Несколько минут спустя я поднималась по широкой мраморной лестнице вслед за Изабеллой, разглядывая портреты, висящие вдоль стен. Их было столько, что я не смогла сдержать улыбку.

– Знакомых увидела? – заметила мою усмешку Изабелла.

– Да нет… – я смутилась. – У нас дома тоже везде портреты. Это, на мой взгляд, странно: жить в музее и… учиться в музее.

– Для твоего возраста такое отношение нормально, – примирительно ответила Изабелла и добавила: – Знаешь, а ведь мы живы, пока нас помнят. А если с глаз долой – из сердца вон. Поэтому лучше хотя бы раз в день бросить взгляд на дальнего родственника и в нужный момент получить его помощь.

– Они же все мертвы, как помогут? – удивилась я.

– Не будем об этом. Ты все сама поймешь, когда станешь старше, – ушла от ответа Изабелла и открыла высокую дверь в класс.


Сидящие за партами дети что-то писали в тетрадках. У окна стоял высокий мужчина в светлой рубашке с закатанными рукавами и в классических брюках. Необычные длинные волосы были собраны в хвост, руки с узловатыми пальцами скрещены на груди. Обернувшись на скрип половиц, он поприветствовал Изабеллу:

– Доброе утро. Что вас к нам привело?

Дети подняли головы и с интересом уставились на меня.

– Привет, Габриэль. Хочу представить вам новую ученицу. Это Морта. Теперь она будет учиться в этом классе, – Изабелла протянула Габриэлю папку с бумагами и, хлопнув меня по плечу перед тем, как уйти, шепнула: – Удачи!

Габриэль, слегка усмехнувшись, окинул класс взглядом и указал на свободное место на последней парте.

– Проходи, кажется, это единственное свободное место. Авы, – в его голосе прозвучали строгие нотки, – продолжайте. Тест сам себя не напишет!

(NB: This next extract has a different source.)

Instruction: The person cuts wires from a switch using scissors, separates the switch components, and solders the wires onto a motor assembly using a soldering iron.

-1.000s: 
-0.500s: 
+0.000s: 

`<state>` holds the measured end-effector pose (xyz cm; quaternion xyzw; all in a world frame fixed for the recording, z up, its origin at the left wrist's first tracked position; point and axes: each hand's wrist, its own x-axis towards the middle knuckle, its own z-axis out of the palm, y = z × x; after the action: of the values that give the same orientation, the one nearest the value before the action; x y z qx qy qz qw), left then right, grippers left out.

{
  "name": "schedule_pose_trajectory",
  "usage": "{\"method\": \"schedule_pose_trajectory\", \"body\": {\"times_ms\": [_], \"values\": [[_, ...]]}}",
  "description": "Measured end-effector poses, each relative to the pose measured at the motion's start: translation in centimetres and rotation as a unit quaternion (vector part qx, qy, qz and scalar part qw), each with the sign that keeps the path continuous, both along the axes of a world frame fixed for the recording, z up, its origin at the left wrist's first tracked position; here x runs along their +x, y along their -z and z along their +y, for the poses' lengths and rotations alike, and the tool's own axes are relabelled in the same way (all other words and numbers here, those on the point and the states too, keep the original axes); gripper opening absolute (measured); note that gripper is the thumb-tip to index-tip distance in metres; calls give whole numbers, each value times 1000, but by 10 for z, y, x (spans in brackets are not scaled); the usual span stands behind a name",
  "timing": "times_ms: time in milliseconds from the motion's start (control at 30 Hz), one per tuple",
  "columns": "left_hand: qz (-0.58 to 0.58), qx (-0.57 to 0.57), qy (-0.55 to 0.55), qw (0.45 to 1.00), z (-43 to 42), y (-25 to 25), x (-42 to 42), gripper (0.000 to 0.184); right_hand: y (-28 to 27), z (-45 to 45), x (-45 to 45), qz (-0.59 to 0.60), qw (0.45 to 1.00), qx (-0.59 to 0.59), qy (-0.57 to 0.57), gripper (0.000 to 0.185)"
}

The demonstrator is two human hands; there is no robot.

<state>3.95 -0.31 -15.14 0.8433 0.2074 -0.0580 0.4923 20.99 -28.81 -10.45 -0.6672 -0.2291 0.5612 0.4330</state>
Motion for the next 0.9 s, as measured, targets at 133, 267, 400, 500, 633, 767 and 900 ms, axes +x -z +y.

Я медленно прошла на свое место, не понимая, что делать дальше. Габриэль, кинув на парту пачку бумажных листов, скомандовал:

– Сделай, сколько успеешь.

Вздохнув, я полезла в портфель за ручкой.


Выбирая ответы, я то и дело ощущала чей-то пристальный взгляд. Обернувшись, я увидела, что меня с интересом разглядывал белобрысый парень.

– Привет, я Тео, – шепнул он при первой возможности.

Я кивнула ему и отвернулась, но Тео продолжал пялиться.

– Чего тебе? – довольно грубо спросила я.

– Ты не успеешь все сделать, я могу помочь, – прошептал он и быстро пригнул голову к парте: в этот момент Габриэль отвлекся от созерцания пейзажа.

– Не надо, я сама, – ответила я и снова уткнулась в свои листки.

Сказать по правде, тест не был сложным. Я уже делала похожий дома, с репетитором, поэтому быстро ставила галочки в квадратиках напротив ответов.

– Ну, как знаешь, – прошептал Тео и поднял руку. – Учитель, я все.

– Хорошо, у нас есть чемпион, – ответил Габриэль. – Тео, потом покажи Морте, где что находится в школе.

Тео кивнул, сдал свою работу и вышел из класса.